* [PROBLEM STATEMENT] For the data that follows, state how many lines hold the string "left", giving the number by itself.

* [INFORMATION SUPPLIED]
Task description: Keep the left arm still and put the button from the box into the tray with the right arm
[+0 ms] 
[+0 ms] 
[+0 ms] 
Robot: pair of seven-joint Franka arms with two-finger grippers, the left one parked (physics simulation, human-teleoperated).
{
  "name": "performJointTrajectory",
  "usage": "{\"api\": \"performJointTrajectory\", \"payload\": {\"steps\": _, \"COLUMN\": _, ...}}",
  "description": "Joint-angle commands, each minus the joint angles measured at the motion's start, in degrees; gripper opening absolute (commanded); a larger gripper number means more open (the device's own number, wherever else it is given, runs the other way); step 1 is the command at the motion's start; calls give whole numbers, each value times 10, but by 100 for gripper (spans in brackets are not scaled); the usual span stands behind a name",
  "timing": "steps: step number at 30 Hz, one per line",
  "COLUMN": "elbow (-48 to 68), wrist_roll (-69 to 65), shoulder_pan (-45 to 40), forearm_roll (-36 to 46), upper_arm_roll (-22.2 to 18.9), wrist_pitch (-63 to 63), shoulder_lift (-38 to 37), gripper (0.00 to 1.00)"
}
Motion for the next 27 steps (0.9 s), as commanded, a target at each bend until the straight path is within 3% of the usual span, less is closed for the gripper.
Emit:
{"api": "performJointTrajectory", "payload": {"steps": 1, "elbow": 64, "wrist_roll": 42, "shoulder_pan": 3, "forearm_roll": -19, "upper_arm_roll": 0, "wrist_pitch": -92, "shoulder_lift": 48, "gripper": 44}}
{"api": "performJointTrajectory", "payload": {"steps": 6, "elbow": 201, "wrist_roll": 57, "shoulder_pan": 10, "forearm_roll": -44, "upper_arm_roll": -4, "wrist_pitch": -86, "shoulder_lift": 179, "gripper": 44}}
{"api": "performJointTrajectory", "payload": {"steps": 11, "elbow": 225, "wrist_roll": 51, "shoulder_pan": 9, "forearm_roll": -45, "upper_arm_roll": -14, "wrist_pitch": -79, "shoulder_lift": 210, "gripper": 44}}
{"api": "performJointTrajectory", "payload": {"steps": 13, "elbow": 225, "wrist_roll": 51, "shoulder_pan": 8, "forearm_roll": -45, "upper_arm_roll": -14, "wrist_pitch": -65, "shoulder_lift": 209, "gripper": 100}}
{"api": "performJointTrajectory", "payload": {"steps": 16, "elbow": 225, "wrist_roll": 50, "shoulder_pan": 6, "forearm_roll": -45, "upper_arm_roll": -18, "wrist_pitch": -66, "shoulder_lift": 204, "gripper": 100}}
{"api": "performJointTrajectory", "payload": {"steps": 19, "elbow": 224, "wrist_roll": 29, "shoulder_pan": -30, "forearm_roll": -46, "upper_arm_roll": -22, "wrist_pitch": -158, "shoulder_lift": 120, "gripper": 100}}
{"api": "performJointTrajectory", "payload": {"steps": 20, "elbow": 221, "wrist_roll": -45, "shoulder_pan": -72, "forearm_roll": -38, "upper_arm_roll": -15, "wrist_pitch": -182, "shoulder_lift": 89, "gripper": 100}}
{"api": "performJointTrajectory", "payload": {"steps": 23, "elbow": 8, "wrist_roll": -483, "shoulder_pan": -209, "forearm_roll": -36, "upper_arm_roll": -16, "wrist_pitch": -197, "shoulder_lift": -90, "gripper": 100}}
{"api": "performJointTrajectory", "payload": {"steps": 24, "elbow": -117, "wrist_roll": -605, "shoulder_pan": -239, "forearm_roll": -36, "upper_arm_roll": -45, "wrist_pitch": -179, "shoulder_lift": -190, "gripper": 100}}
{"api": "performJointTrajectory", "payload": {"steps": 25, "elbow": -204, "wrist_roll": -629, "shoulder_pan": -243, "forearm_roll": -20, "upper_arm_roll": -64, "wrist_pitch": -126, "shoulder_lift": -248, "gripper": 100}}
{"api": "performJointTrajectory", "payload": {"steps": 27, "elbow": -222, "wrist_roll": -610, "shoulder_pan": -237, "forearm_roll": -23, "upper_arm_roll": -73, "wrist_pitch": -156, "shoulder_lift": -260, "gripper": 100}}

* [EXPECTED ANSWER] 2